Sengketa Kepulauan di Perbatasan Aceh-Sumut Mencuat, JK Ungkap Akar Konflik Historis
Perseteruan terkait kepemilikan empat pulau kecil di perbatasan antara Provinsi Aceh dan Sumatera Utara kembali menghangat. Mantan Wakil Presiden Jusuf Kalla (JK) angkat bicara mengenai polemik yang melibatkan Pulau Lipan, Pulau Panjang, Pulau Mangkir Besar, dan Pulau Mangkir Kecil ini. JK menyoroti dasar hukum dan sejarah yang melatarbelakangi klaim masing-masing pihak.
Menurut JK, akar permasalahan terletak pada Undang-Undang Nomor 24 Tahun 1956, sebuah regulasi yang dikeluarkan pada era Presiden Soekarno. Undang-undang ini memisahkan Aceh dari Sumatera Utara dan memberikan status otonomi khusus kepada Aceh. JK menekankan bahwa UU tersebut menjadi landasan historis bagi klaim Aceh atas keempat pulau tersebut. Ia menjelaskan bahwa pada masa lalu, Aceh merupakan bagian dari Sumatera Utara dengan sistem residen. Namun, pemberontakan DI/TII mendorong pemerintah pusat untuk memberikan status provinsi tersendiri kepada Aceh.
Lebih lanjut, JK menjelaskan bahwa UU Nomor 24 Tahun 1956 juga menjadi rujukan penting dalam Perjanjian Helsinki yang ditandatangani pada tahun 2005 antara Pemerintah Indonesia dan Gerakan Aceh Merdeka (GAM). Sebagai Wakil Presiden saat itu, JK berperan aktif dalam mendorong dialog dan penyelesaian konflik dengan GAM demi menjaga persatuan bangsa. Ia menunjuk pada poin 1.1.4 dalam MoU Helsinki yang secara eksplisit menyebutkan bahwa perbatasan Aceh mengacu pada perbatasan 1 Juli 1956. Dengan demikian, kesepakatan damai tersebut mengakui secara tidak langsung klaim historis Aceh atas wilayahnya.

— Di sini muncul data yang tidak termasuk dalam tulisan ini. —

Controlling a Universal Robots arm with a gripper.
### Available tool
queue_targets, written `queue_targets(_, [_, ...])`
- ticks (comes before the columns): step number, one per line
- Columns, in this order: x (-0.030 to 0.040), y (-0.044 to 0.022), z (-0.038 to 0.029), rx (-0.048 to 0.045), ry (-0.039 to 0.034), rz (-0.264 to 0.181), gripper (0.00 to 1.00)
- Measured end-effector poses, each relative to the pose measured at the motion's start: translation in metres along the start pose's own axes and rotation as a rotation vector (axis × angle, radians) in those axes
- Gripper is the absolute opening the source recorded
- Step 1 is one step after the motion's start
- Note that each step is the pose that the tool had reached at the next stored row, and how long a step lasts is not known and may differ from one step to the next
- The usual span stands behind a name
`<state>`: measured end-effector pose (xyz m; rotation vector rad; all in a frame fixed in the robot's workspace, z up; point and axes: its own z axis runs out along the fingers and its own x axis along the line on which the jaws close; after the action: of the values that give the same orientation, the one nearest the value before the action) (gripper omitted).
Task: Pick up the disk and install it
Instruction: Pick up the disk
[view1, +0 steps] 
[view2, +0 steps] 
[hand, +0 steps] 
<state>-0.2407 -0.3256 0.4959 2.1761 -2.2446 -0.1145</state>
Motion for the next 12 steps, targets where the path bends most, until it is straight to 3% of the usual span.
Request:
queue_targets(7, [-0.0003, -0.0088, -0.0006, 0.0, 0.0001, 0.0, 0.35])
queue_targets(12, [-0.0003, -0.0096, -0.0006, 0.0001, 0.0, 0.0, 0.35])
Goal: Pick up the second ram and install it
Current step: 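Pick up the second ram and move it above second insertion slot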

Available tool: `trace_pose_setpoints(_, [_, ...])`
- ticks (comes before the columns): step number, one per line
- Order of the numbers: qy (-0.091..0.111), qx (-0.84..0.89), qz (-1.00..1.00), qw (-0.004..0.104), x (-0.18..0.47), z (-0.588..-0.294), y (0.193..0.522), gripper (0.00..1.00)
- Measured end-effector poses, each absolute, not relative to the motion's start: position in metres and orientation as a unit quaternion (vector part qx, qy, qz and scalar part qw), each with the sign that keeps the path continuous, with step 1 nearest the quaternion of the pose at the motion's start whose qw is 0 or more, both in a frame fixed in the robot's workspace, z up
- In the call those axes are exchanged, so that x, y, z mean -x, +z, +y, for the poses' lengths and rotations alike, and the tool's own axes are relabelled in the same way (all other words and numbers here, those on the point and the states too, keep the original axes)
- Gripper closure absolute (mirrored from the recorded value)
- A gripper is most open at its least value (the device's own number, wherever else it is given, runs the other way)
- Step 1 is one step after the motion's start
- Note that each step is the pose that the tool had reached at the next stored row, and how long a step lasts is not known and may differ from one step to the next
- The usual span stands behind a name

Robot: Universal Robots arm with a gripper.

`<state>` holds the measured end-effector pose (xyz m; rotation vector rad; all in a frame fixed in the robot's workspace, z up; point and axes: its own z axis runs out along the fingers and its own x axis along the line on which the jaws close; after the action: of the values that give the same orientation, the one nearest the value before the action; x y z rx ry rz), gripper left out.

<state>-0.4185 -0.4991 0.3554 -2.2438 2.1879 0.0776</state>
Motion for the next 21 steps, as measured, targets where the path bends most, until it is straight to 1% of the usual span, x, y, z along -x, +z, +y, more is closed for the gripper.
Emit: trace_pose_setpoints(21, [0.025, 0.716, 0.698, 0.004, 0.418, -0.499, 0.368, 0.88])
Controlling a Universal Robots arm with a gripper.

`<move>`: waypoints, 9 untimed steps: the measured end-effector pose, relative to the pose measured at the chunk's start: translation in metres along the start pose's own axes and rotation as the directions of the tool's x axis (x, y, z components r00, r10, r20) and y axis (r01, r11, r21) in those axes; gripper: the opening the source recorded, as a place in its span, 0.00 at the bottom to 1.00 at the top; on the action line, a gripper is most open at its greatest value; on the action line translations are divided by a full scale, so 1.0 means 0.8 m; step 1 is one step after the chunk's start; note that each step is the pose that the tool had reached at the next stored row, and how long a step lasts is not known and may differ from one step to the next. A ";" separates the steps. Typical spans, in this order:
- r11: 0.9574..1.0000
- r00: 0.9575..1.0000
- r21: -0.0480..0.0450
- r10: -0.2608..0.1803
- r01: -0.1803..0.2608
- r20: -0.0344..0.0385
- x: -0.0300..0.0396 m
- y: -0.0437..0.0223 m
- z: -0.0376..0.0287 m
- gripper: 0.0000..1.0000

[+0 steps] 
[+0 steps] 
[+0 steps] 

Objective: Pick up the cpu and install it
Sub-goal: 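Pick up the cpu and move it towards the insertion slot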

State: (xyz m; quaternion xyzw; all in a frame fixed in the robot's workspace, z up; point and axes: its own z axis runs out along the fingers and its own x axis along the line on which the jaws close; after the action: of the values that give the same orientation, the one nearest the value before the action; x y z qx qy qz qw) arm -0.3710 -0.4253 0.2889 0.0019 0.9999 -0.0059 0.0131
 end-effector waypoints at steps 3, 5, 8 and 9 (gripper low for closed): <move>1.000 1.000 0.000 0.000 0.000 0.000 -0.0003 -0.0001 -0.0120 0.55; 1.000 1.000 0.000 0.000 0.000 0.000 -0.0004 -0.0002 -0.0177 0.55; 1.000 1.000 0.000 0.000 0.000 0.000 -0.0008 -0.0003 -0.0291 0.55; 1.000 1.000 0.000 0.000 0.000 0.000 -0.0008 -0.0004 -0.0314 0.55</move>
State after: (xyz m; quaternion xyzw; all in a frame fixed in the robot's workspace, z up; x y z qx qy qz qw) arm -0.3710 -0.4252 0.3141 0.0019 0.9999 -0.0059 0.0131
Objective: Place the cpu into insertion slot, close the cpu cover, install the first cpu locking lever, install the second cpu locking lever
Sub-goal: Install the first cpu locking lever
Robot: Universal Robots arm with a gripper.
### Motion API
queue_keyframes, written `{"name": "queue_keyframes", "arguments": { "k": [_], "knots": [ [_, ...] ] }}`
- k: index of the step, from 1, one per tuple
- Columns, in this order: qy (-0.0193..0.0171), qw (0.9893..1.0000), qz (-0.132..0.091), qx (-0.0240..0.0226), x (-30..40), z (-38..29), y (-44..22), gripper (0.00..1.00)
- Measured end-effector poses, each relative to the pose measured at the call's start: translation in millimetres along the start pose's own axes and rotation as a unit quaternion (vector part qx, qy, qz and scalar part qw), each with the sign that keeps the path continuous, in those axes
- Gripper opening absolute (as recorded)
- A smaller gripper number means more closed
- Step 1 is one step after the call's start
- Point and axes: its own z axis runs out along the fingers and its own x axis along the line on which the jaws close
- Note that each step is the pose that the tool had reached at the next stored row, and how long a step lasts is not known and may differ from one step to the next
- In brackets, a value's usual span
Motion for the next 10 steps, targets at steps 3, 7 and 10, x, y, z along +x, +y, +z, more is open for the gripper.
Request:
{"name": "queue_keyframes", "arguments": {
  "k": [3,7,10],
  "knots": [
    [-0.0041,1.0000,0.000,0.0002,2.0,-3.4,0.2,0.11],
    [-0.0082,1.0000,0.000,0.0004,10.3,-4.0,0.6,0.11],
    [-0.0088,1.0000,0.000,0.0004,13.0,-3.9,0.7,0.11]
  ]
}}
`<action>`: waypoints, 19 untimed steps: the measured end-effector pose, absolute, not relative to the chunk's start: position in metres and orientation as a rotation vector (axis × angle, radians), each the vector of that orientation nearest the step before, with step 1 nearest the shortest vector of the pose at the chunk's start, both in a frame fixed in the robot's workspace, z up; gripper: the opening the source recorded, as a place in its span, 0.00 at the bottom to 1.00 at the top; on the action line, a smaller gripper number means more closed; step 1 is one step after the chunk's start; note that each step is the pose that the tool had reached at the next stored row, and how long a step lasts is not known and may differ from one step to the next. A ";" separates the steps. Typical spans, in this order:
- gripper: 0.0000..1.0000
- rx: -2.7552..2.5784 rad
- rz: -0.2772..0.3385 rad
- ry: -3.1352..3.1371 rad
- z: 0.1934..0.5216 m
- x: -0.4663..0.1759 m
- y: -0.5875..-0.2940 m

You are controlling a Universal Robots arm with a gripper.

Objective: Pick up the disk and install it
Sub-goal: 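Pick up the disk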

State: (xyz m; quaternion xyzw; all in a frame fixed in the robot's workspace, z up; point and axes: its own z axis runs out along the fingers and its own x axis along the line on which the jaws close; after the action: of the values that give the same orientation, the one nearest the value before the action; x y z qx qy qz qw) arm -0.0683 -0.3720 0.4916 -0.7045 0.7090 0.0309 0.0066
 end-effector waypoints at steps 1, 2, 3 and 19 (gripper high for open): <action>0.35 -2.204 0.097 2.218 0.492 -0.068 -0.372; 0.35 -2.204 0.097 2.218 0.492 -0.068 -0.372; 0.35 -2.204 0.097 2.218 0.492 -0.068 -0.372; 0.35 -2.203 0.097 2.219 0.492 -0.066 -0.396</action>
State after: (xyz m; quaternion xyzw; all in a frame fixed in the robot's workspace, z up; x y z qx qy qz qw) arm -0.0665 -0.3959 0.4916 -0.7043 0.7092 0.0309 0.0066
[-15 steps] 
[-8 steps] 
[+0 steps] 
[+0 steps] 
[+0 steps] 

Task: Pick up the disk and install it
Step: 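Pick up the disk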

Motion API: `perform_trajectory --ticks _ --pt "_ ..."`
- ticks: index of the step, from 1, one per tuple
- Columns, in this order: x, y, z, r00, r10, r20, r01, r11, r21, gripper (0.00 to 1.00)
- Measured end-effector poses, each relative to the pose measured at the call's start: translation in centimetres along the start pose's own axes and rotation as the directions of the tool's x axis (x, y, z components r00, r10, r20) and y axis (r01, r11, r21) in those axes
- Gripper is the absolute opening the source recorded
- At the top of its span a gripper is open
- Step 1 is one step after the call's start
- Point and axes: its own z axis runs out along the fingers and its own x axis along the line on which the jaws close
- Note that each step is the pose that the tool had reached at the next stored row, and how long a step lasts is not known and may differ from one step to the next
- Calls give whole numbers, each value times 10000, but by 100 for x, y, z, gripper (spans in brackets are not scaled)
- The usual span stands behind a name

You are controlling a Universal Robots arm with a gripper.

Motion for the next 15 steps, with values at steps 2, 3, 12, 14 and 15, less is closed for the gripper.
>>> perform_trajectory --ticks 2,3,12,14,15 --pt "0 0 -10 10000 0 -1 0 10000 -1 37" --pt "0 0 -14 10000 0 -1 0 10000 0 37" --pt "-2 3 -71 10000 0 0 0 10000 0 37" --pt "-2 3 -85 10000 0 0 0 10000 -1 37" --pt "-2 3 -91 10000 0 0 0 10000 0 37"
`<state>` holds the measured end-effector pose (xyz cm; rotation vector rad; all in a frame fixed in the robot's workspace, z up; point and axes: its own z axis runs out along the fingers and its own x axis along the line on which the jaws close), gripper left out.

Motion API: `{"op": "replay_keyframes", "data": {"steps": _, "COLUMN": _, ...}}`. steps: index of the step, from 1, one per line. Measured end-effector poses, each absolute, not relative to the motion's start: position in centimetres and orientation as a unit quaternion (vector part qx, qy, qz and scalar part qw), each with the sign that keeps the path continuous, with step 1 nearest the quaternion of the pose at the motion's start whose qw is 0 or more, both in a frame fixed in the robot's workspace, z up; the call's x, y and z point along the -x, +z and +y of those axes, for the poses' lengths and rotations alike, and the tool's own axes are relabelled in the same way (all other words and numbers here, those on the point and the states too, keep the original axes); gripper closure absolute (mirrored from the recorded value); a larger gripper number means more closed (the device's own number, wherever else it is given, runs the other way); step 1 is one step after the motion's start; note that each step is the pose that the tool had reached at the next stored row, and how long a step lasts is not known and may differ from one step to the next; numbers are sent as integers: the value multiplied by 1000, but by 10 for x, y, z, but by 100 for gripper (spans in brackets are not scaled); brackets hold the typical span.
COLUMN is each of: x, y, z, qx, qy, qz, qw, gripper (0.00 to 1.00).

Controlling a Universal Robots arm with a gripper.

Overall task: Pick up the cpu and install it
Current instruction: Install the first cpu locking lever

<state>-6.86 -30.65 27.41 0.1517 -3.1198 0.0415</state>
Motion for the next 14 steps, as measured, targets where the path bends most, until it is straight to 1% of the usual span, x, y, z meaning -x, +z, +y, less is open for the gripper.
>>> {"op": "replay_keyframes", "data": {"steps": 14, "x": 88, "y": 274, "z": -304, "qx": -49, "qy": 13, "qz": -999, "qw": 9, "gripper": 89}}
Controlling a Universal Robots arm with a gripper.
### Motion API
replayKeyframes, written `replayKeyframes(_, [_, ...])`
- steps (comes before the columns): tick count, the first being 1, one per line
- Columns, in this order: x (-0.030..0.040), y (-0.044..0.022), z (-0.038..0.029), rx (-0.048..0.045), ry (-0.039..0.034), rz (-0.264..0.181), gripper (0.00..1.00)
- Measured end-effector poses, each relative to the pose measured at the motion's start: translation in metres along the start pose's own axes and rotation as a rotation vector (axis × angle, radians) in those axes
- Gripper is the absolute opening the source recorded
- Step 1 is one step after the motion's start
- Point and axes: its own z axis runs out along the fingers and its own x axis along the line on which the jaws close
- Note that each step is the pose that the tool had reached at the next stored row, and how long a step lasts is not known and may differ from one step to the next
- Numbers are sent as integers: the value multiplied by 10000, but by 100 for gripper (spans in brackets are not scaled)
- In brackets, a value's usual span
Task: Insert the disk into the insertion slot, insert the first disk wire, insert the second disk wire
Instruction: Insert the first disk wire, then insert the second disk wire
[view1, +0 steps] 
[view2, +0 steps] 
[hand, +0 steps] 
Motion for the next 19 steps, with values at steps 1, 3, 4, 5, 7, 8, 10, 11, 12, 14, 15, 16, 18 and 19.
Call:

JK juga mengomentari keputusan pemerintah pusat yang menetapkan keempat pulau tersebut sebagai bagian dari wilayah Sumatera Utara dengan alasan kedekatan geografis. Menurutnya, faktor jarak tidak bisa menjadi satu-satunya pertimbangan. Aspek sejarah dan legalitas formal, seperti yang tertuang dalam UU Nomor 24 Tahun 1956, juga harus diperhitungkan. JK memberikan contoh kasus serupa di Sulawesi Selatan, di mana terdapat pulau yang lebih dekat dengan Nusa Tenggara Timur (NTT) namun tetap menjadi bagian dari Sulawesi Selatan.
Polemik perebutan empat pulau ini mencuat setelah Kementerian Dalam Negeri (Kemendagri) mengeluarkan Kepmendagri Nomor 300.2.2-2138 Tahun 2025. Keputusan ini menetapkan bahwa Pulau Mangkir Kecil, Pulau Mangkir Besar, Pulau Panjang, dan Pulau Lipan masuk dalam wilayah Kabupaten Tapanuli Tengah, Provinsi Sumatera Utara. Keputusan ini memicu reaksi beragam dari kedua provinsi, mengingat konflik perebutan wilayah ini telah berlangsung selama bertahun-tahun. Pemerintah Provinsi Aceh berpegang pada jejak historis, sementara Pemerintah Provinsi Sumatera Utara berargumen berdasarkan hasil survei yang dilakukan oleh Kemendagri.